▶ **Problem**
With the material below, print exactly the lines between the line holding "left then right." and the line holding "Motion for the", inclusive. Add nothing else.

▶ **Data shown**
######

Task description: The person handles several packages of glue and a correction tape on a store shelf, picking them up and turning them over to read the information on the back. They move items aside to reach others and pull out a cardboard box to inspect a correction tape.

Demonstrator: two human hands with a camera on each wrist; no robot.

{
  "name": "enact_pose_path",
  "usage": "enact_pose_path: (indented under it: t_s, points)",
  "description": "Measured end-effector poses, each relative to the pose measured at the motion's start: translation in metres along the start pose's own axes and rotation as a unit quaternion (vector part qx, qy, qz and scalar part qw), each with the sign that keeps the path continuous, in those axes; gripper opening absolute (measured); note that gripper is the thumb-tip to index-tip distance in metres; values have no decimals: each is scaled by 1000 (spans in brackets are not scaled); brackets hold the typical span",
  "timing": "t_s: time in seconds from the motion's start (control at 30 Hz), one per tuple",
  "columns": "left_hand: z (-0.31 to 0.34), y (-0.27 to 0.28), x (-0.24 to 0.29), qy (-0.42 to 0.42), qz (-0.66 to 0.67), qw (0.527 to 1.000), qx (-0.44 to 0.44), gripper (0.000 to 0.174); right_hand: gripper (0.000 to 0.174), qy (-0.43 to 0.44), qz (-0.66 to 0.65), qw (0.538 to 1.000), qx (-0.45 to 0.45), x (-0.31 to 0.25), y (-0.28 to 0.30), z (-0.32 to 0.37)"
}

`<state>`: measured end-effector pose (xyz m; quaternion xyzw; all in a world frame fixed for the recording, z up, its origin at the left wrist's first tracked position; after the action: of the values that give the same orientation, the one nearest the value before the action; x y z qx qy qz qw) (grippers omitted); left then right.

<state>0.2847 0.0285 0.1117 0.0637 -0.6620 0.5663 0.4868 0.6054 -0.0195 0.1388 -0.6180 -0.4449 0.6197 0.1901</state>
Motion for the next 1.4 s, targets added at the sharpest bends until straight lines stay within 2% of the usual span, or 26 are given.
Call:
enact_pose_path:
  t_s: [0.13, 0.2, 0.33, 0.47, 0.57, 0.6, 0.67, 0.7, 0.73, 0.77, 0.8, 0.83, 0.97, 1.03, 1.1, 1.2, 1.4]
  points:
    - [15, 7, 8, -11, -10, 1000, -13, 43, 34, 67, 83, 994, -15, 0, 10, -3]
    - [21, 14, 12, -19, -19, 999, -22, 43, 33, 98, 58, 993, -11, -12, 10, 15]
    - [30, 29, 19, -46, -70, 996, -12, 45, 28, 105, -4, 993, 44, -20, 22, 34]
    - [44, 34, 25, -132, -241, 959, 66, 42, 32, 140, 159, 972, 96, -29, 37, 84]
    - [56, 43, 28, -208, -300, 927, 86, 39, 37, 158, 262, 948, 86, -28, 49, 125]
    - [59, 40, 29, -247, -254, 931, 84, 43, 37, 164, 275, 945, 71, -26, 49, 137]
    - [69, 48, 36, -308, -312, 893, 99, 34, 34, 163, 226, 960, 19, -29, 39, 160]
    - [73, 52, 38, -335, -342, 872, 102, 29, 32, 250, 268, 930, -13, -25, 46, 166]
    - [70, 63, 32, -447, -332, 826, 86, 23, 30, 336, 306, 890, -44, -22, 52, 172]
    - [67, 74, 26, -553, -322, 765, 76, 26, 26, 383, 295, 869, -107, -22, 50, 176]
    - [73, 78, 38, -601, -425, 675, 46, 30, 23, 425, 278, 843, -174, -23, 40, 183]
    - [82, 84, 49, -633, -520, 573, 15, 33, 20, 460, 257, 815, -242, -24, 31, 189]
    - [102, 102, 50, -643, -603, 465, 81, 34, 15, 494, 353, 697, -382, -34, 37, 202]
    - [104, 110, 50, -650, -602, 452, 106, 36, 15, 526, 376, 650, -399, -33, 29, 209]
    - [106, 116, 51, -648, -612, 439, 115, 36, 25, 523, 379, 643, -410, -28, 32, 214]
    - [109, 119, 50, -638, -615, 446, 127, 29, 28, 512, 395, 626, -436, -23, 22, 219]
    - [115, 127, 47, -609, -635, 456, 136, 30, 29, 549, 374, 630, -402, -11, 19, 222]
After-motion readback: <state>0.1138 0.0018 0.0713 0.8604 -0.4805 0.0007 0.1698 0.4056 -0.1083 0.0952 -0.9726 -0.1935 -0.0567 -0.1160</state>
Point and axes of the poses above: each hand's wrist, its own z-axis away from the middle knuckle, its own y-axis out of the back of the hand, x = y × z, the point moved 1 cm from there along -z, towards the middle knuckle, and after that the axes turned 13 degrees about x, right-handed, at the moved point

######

▶ **Result**
`<state>`: measured end-effector pose (xyz m; quaternion xyzw; all in a world frame fixed for the recording, z up, its origin at the left wrist's first tracked position; after the action: of the values that give the same orientation, the one nearest the value before the action; x y z qx qy qz qw) (grippers omitted); left then right.

<state>0.2847 0.0285 0.1117 0.0637 -0.6620 0.5663 0.4868 0.6054 -0.0195 0.1388 -0.6180 -0.4449 0.6197 0.1901</state>
Motion for the next 1.4 s, targets added at the sharpest bends until straight lines stay within 2% of the usual span, or 26 are given.

What has been written here completes the answer.